◆ **The task**
Filter the listing and keep only the lines with the word "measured".

◆ **Collected material**
■ ■ ■ ■ ■ ■ ■
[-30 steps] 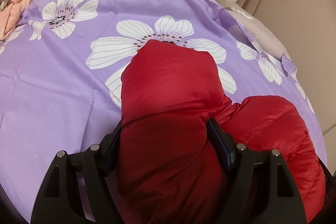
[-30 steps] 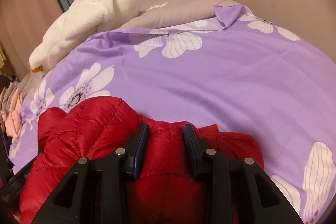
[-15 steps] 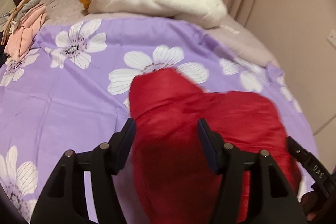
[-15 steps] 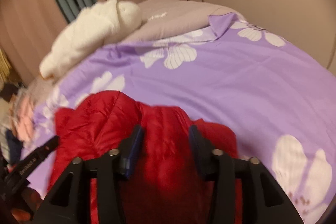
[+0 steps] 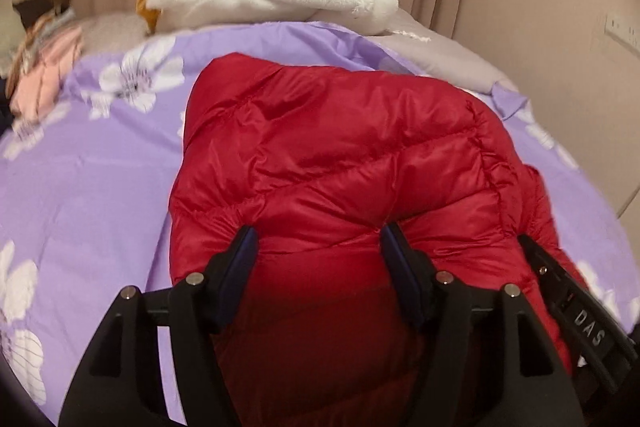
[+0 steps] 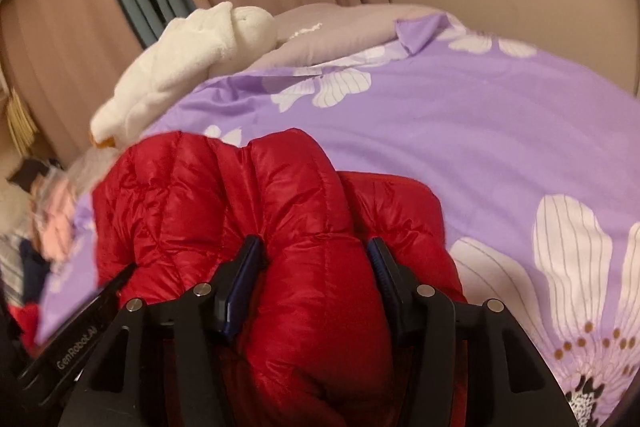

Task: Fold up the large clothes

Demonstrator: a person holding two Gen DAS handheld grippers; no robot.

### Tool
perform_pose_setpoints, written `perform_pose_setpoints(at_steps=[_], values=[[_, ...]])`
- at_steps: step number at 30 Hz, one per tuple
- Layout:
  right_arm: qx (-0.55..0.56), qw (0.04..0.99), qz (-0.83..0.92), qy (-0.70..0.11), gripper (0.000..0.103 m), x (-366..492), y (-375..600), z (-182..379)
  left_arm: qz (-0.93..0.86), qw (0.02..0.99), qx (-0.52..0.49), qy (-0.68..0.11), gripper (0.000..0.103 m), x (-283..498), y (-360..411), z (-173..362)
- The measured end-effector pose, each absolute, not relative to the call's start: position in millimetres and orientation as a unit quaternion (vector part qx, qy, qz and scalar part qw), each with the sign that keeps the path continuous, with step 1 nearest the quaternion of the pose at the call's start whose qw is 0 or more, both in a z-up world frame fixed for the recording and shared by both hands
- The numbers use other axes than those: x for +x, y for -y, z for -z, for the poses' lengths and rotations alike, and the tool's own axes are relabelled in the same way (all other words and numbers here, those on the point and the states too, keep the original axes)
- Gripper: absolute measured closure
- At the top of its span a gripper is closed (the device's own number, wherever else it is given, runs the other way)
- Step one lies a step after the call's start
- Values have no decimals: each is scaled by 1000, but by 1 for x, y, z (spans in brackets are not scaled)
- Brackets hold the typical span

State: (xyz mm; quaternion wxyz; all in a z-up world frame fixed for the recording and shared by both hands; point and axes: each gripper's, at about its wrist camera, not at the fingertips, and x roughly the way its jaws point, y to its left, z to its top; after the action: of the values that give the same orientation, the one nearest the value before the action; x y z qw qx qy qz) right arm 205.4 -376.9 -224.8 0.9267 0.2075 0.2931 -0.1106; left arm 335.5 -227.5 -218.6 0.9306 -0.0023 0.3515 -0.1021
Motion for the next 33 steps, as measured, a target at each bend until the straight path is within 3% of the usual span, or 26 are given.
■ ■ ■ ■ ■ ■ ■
◆ **Answer space**
- The measured end-effector pose, each absolute, not relative to the call's start: position in millimetres and orientation as a unit quaternion (vector part qx, qy, qz and scalar part qw), each with the sign that keeps the path continuous, with step 1 nearest the quaternion of the pose at the call's start whose qw is 0 or more, both in a z-up world frame fixed for the recording and shared by both hands
- Gripper: absolute measured closure
Motion for the next 33 steps, as measured, a target at each bend until the straight path is within 3% of the usual span, or 26 are given.

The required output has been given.